- Born: June 2, 1964 (age 61)
- Other names: Jamie Wild
- Occupations: Writer; publisher; musician;
- Known for: Publishing

= Warren Lapine =

Warren Lapine (born 2 June 1964) is a speculative fiction writer and publisher.

==Publishing career==
Lapine is best known for his publishing business, particularly with his first company, DNA Publications, which published a range of magazines including Harsh Mistress, Absolute Magnitude, Dreams of Decadence, Fantastic Stories, Aboriginal SF, Mythic Delirium, The Official KISS Magazine, Science Fiction Chronicle and Weird Tales, from 1993 to 2007. As of 2004 the company was the second-largest genre-magazine publisher in the US. Lapine was a 2000 World Fantasy Award nominee for DNA Publications, and a 2002 Hugo Award nominee for Absolute Magnitude in the semi-prozine category. He was also nominated for a Chesley Award for Best Art Director in 2008. However, DNA publications failed suddenly in 2007, collapsing due to market changes that led to unfulfilled subscriptions and business debts.
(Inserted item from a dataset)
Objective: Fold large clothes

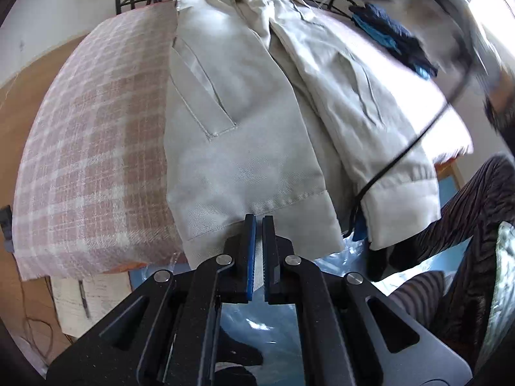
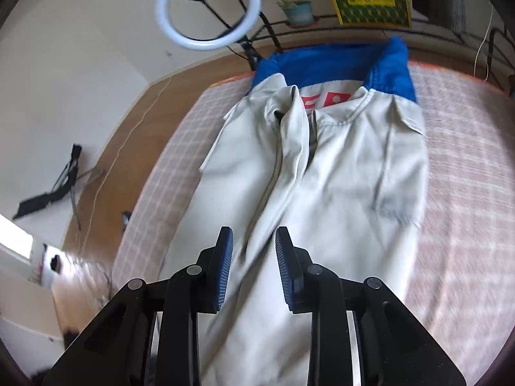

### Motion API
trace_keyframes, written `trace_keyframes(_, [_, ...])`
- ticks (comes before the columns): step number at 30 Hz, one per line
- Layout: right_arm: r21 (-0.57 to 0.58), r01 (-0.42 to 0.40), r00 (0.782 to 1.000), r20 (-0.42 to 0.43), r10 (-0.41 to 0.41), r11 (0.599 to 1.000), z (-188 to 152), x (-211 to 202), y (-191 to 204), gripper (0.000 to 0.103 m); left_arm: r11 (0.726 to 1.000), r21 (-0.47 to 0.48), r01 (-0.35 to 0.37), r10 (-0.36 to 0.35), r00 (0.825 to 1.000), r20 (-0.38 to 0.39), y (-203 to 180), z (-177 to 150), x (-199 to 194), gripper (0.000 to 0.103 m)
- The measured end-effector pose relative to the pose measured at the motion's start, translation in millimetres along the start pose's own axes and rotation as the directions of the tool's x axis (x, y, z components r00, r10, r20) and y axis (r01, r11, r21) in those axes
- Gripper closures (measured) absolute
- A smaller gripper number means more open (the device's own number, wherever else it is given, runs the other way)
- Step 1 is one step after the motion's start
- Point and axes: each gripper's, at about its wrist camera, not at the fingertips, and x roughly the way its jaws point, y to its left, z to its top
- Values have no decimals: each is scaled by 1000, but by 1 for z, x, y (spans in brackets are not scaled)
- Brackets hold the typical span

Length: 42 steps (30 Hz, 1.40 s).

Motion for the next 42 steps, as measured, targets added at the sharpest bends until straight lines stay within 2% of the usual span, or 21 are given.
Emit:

Lapine also operates a book program focusing on public domain releases, Wilder Publications, which continues to publish after the collapse of DNA Publications. Because of the dated nature of some of these books, Wilder included a caveat warning parents about discussing societal changes with their children before allowing them to read classic books like The Adventures of Huckleberry Finn. However, including this caveat on the company's copy of the US Constitution led to a controversy in 2010.

In 2009 Lapine founded Tir Na Nog Press along with a science fiction / fantasy imprint, Fantastic Books, with freelance editing by Douglas Cohen, Marty Halpern, Ian Randal Strock, Darrell Schweitzer and David Truesdale. Ian Randal Strock was then hired full-time as publisher of Fantastic Books. After announcing the re-launch of Fantastic Stories, Lapine decided to purchase Realms of Fantasy, instead. With Realms of Fantasy relaunched under new management, plans were underway to put out Dreams of Decadence. However, in September 2010, Realms of Fantasy was sold to Damnation Books; in November 2010 Fantastic Books was sold to Ian Randal Strock, and all Dreams of Decadence subscriptions were rolled into Realms of Fantasy.

In 2014 Lapine announced the inception of the web-zine Fantastic Stories of the Imagination as a new venture, which was preceded by two anthologies.

==Writing career==
Lapine has published a number of short stories, poems and essays and sometimes uses the pseudonym Jamie Wild. In 2006 he published the collection Just Like the Jetsons.

==Music career==
Prior to his publishing career, Lapine spent about 10 years working as a bass player and vocalist in heavy metal bands including Fallen Angel, Wildblade, and Hired Guns. His last professional music gig was at age 27. Afterward, Lapine partnered with KISS Ltd. to publish KISS the Official Authorized Quarterly Magazine for three years. He later published the KISS Interviews.

==Personal life==
Lapine married SF writer Angela Kessler, whom he met at a science fiction convention in Lynchburg, Virginia. According to Kessler, she was distracted by Lapine's appearance and walked into a potted palm, which then attracted his attention.